Note: this is probably lousy usage ("\{" for constructing lists ),
but it works ( and exposes the power of the "-index" option ):

What is the prefferred method, anyhow, folks? I always end up back doing
this to construct lists, for some reason.

--- BEGIN EXCERPT ----
proc uniq_ue { l } {

set interim ""
set k 0
foreach elem $l {
set interim "$interim \{ $k $elem \}"
incr k
}
set interim [lsort -index 1 -unique $interim ]
set interim [lsort -index 0 -unique $interim ]
set ret ""
foreach elem $interim {
set ret "$ret [lindex $elem 1]"
}
## Garnish with an ending space so strings match
set ret "$ret "
return $ret
}


set l { fifteen two three five seven four eight seven two }
set l2 { fifteen three five four eight seven two }

set l3 [ uniq_ue $l ]
##This is test code, which takes advantage of string matching.
if {$l3 != $l2} {
puts "Sorry, no dice."
puts "Got <$l3>"
puts "Expected <$l2>"
} else {
puts "Worked"
}

## Perhaps, an exit
##exit

--- END EXCERPT ---
> Thanks.
> Anne

--
http://home.att.net/~lcargill

Bruce Hartweg

unread,
Sep 20, 2001, 3:51:10 AM9/20/01
to

"Les Cargill" <lcar...@worldnet.att.net> wrote in message news:3BA9533B...@worldnet.att.net...

>
>
> Anne Rozinat wrote:
> >
> > Hello,
> >
> > does anybody know, if it is possible to use the [lsort -unique $mylist]
> > command, without sorting anything?
> > I only want to remove duplications from my list but initial order is
> > important!
> >
>
> Note: this is probably lousy usage ("\{" for constructing lists ),
> but it works ( and exposes the power of the "-index" option ):
>
use the list command to create lists, (also use lappend to grow lists)
e.g.

set interim {}
set k 0
foreach elem $l {
lappend interim [list $k $elem]
incr k
}

(later you can also say "lappend $ret [lindex $elem 1])

not only is lappend faster, the list command ensures proper quoting of $elem,
if the original list had a single element consiting of multiple words,
your method would not end up with a 2 element list, but instead
an N+1 element list (N = number of words in original element)
(to see why this is bad try running the following list thru your code)

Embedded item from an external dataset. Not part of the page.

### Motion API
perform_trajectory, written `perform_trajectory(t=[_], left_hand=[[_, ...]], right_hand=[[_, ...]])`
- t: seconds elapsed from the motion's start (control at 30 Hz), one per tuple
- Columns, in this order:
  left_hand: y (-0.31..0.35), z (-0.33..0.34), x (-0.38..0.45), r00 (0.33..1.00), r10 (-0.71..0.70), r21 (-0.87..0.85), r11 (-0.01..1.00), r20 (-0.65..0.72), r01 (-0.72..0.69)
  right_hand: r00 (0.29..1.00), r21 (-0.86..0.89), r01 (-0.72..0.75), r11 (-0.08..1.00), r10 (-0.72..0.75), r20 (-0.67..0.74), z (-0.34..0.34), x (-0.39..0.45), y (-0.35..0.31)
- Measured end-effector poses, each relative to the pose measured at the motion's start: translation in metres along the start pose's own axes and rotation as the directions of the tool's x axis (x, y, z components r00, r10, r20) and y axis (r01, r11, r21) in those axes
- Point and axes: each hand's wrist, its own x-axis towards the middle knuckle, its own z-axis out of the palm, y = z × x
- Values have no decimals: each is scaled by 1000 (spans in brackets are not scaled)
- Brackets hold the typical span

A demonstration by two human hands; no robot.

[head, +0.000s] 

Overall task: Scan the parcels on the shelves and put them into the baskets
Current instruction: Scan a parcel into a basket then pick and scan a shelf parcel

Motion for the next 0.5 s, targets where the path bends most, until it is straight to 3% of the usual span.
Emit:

set lst1 [list a b c "a multi-word element" d "some string" e "some other string"]
set lst2 [uniq_ue $lst1]
if [string equal [string trim $lst1] [string trim $lst2]] {
puts "Everything OK"
} else {
puts "Uh-oh, something screwed up!"
}

Also, instead of worrying about ading a space to make sure strings match
(which is fine in a known test example, but in actual code how do you
know if your string will need it?) Easier to use a string trim on both args
at comparision time. (If you are really trying to compare 2 lists, you might
also want to use join to make sure they match as strings - because the
following 2 LISTS are the same
set l1 { a b c d}
set l2 "a b c d"
but will NOT be the same string (but [join $l1] will be the same as [join $l2])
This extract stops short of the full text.